> [Work task] All lines with the word "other" in the material below are required.

> [Given data]
***
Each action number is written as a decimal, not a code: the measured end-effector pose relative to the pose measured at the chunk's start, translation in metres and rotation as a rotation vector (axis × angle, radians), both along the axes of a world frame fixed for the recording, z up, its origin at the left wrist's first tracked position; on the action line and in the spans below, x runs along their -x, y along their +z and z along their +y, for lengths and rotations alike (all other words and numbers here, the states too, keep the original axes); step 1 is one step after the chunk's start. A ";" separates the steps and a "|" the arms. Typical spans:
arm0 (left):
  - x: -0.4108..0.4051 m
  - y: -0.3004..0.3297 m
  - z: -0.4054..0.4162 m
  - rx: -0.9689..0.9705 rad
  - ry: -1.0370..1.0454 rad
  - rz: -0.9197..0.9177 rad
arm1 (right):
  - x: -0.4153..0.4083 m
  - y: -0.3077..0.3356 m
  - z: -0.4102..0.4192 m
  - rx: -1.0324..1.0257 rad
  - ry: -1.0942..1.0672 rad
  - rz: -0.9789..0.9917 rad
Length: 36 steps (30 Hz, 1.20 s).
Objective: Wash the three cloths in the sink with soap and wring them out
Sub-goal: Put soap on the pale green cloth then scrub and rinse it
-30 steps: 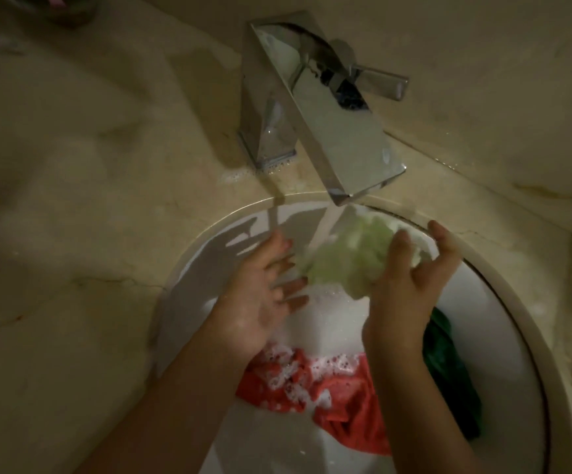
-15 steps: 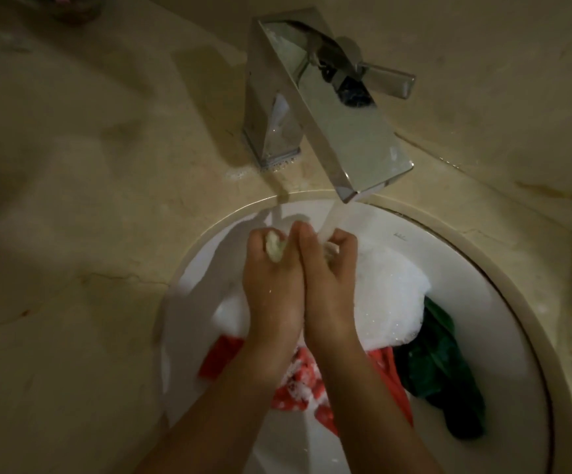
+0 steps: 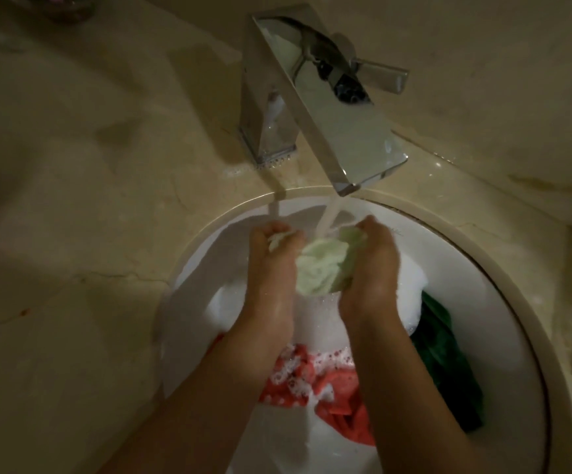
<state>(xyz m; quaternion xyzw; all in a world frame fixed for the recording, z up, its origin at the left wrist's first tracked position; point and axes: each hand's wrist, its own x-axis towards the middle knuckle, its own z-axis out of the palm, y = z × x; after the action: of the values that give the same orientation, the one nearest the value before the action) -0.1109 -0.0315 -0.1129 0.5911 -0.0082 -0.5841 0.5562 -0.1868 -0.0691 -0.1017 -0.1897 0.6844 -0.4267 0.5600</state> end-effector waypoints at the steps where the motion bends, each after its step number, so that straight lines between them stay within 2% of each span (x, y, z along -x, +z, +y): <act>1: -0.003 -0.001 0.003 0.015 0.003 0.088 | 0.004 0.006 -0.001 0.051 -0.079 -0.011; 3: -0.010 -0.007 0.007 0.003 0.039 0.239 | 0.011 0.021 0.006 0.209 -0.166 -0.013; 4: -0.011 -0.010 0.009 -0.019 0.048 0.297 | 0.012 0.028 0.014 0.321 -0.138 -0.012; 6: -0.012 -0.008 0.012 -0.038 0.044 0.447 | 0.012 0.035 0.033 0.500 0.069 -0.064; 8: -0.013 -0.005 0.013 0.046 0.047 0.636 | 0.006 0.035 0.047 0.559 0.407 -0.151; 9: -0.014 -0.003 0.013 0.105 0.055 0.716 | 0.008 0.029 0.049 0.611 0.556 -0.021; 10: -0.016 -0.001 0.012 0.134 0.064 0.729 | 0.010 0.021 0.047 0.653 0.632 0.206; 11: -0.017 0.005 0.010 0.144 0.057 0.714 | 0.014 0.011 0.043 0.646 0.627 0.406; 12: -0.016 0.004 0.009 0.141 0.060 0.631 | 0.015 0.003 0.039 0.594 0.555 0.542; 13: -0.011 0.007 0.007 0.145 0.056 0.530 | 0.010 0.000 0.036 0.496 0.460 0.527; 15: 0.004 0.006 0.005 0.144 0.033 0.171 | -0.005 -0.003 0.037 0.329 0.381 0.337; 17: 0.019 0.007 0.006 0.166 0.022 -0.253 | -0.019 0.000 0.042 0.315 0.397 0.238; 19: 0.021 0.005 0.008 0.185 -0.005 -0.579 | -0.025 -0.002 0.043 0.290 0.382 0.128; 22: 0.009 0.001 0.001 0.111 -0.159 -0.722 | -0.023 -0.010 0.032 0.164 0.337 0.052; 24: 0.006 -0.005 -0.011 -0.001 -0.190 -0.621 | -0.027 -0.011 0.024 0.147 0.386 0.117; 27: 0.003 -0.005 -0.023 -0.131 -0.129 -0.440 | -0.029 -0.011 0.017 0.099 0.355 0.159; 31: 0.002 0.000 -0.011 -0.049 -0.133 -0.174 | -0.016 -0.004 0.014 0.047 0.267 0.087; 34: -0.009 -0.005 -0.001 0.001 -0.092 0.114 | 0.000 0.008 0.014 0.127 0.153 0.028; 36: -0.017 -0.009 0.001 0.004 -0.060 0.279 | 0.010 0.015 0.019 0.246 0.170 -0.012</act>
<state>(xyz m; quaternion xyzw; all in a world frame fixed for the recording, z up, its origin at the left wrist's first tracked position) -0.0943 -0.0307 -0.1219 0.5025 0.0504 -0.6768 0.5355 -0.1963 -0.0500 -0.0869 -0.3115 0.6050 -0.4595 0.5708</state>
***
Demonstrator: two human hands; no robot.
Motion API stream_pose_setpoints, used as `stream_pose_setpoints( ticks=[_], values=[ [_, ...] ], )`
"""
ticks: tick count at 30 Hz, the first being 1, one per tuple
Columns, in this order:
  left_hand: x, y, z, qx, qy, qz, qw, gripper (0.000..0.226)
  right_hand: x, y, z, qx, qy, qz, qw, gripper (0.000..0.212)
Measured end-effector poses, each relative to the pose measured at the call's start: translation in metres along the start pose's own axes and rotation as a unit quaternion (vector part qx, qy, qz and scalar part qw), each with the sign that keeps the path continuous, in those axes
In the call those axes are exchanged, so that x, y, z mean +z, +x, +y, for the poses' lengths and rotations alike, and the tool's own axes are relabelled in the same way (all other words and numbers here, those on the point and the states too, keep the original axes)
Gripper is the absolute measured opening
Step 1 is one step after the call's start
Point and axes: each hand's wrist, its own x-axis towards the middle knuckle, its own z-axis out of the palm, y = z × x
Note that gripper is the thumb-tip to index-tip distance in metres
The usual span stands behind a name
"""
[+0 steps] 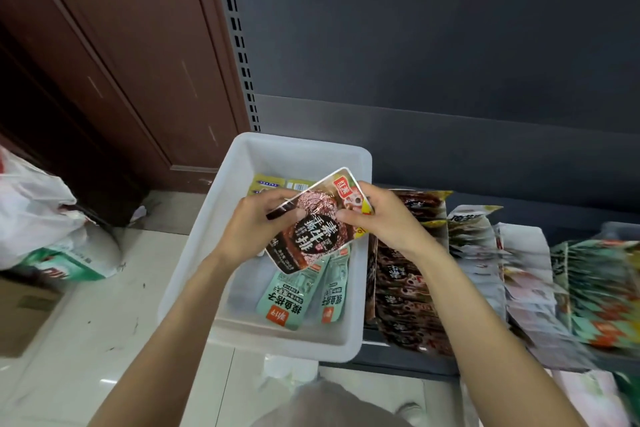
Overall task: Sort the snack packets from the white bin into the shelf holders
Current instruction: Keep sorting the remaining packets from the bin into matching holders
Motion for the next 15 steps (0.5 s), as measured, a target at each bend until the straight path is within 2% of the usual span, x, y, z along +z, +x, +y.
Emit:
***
> [Response for this exercise]
Each action number is written as a decimal, not a code: the measured end-effector pose relative to the pose measured at the chunk's start, translation in metres and rotation as a rotation vector (axis × angle, radians), both along the axes of a world frame fixed for the recording, z up, its origin at the left wrist's first tracked position; on the action line and in the spans below, x runs along their -x, y along their +z and z along their +y, for lengths and rotations alike (all other words and numbers here, the states too, keep the original axes); step 1 is one step after the chunk's start. A ";" separates the steps and a "|" the arms. Typical spans:
In the call those axes are exchanged, so that x, y, z mean +z, +x, +y, for the poses' lengths and rotations alike, and the tool's own axes are relabelled in the same way (all other words and numbers here, those on the point and the states too, keep the original axes)

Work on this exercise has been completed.